DUTIES AND RESPONSBILITIES
- Establish and own the ISMS; own the plan for the organisation to achieve ISO 27001 in an agreed timescale
- Produce and maintain documentation to support the organisation - policies, procedures and guidance as appropriate to the ISMS
- Ensure that full security risk assessments are undertaken, the risk register is maintained and the risks are actively managed and treated. Develop and manage risk counter measures and treatment plans as required
- Act as a champion for improving the information security processes within the organisation, working closely with Development, SaaS, Delivery and the corporate IT functions to ensure designs, processes and controls are appropriate and challenging existing practices where appropriate.

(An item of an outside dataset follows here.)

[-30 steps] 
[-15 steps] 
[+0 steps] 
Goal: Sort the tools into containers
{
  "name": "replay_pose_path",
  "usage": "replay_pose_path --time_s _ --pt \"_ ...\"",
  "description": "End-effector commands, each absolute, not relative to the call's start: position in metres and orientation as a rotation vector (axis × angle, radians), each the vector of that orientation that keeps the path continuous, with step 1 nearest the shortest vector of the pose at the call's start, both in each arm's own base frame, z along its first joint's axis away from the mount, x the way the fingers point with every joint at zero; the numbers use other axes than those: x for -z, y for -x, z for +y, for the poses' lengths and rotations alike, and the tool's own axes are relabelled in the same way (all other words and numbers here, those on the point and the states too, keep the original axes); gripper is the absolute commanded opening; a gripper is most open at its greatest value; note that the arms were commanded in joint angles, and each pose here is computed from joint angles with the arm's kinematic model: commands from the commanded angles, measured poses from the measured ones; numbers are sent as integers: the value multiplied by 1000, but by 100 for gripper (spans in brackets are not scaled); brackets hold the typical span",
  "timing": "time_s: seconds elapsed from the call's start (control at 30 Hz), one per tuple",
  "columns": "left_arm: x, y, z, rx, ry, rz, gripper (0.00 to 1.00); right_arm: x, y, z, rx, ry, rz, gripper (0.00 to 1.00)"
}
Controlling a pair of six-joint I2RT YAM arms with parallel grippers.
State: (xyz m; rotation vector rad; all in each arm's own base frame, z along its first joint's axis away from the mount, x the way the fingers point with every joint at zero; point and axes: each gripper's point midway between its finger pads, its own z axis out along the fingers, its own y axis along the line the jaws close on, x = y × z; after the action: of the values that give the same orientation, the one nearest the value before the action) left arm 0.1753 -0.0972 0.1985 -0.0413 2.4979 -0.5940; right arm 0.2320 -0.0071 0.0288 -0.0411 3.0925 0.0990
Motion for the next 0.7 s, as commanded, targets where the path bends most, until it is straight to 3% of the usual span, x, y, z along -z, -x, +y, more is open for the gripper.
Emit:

- Implement an effective awareness and training programme for all relevant staff and monitor its quality and effectiveness
- Report progress to senior management and other key stakeholders, ensuring a sound, comprehensive status is reported and all issues, risks and exposure are highlighted in a timely and effective manner
- Provide support and guidance to stakeholders including providing management information on the status if the ISMS and progress towards certifications
- Set and agree security objectives for the organisation and monitor security performance, including the timely investigation and communication of security incidents, together with driving post-mortem activities.
- Liaise with external assessment bodies to ensure maintenance of the ISMS and certifications
- Manage or participate in any security reviews, and report on lessons learned as part of a continuous process improvement
- Manage Xceptor’s ongoing information security programme to ensure continued alignment with best practice
- Continually develop professional skills and experience including networking with other organisations to share best practice
- Maintain up to date knowledge of all current information security legislation and best practice guidelines
- Support client activities where information security activities are required, including assisting with RFP responses, client questionnaires, client audit requirements etc, developing mechanisms to make such work efficient and consistent
REQUIREMENTS AND QUALIFICATIONS
The Successful candidate will be able to evidence:
- Experience driving ISO 27001 practices and their role enabling an organisation to achieve and maintain certification
- Experience enabling an organisation to meet SOC II requirements
- Demonstrable skills owning, articulating and driving activities through other teams in order to achieve organisation-wide security objectives
- Strong written and verbal communication skills, including the ability to create clear documentation and presentations to explain activities, requirements, plans, issues etc to interested parties
- Experience managing responses to Information Security Questionnaires, RFPs and customer audits
- Strong IT literacy and technical awareness; able to work and communicate at different levels across technical / non-technical teams in order to achieve the necessary outcomes
- Qualifications – one of CISSP, CISM, ISO27001 Lead Auditor strongly preferred
- Degree/MA/Academic qualification in Computer Science or Engineering would be beneficial
In return we will offer exposure to global, blue-chip clients and an unparalleled experience of best practice. This is a fast-paced, dynamic, and highly collaborative environment where there are significant opportunities for growth and development.
Xceptor is an equal opportunities employer and welcomes applications from all sections of society and does not discriminate on grounds of race, religion or belief, ethnic or national origin, disability, age, citizenship, marital, domestic or civil partnership status, sexual orientation, or gender identity or any other basis as protected by applicable law.